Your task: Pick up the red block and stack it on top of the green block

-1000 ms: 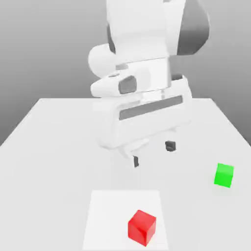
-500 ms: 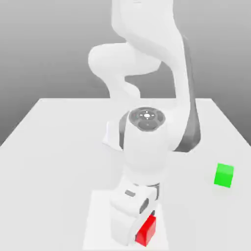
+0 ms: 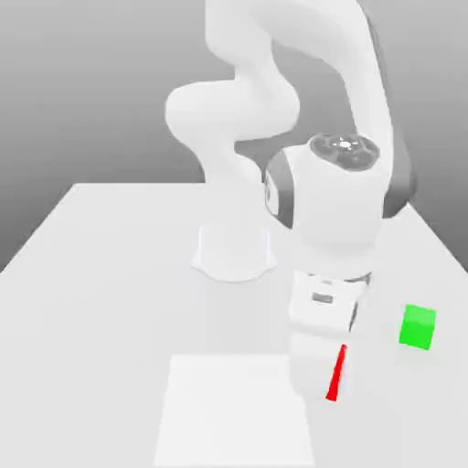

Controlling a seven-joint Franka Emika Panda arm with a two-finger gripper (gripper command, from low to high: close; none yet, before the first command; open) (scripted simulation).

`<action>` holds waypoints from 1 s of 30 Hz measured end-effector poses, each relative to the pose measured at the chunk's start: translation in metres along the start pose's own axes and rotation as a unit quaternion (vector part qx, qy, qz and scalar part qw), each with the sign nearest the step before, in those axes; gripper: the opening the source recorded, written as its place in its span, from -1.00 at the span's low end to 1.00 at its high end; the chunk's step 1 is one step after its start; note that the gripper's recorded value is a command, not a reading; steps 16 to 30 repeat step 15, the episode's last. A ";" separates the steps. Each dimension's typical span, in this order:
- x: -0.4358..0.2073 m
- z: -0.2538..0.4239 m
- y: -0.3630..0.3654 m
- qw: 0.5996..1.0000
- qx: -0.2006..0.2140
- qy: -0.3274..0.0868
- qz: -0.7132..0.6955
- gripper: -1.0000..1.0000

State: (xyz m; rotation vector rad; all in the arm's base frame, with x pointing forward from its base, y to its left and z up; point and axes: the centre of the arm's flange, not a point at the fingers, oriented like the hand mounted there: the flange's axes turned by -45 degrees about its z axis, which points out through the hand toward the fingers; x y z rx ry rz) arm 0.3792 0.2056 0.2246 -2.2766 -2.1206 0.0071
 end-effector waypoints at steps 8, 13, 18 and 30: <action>0.102 0.006 -0.145 0.963 -0.009 -0.012 -0.269 -1.00; 0.100 0.045 -0.144 0.963 -0.009 -0.013 -0.269 1.00; 0.100 0.045 -0.144 0.963 -0.009 -0.013 -0.269 1.00; 0.100 0.045 -0.144 0.963 -0.009 -0.013 -0.269 1.00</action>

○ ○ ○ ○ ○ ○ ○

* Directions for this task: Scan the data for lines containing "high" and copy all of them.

* Answer:
Controlling a seven-joint Franka Emika Panda arm with a two-finger gripper (gripper command, from low to high: close; none yet, before the first command; open) (scripted simulation).
`<action>` holds waypoints from 1 s of 30 Hz measured end-effector poses, each relative to the pose measured at the chunk's start: translation in metres along the start pose's own axes and rotation as a unit quaternion (vector part qx, qy, qz and scalar part qw), each with the sign nearest the step before, in those axes; gripper: the opening the source recorded, written as its place in its span, from -1.00 at the span's low end to 1.00 at its high end; the chunk's step 1 is one step after its start; note that the gripper's recorded value is a command, not a reading; steps 16 to 30 repeat step 15, the episode's last. A ";" separates the steps. Each dimension's typical span, in this order:

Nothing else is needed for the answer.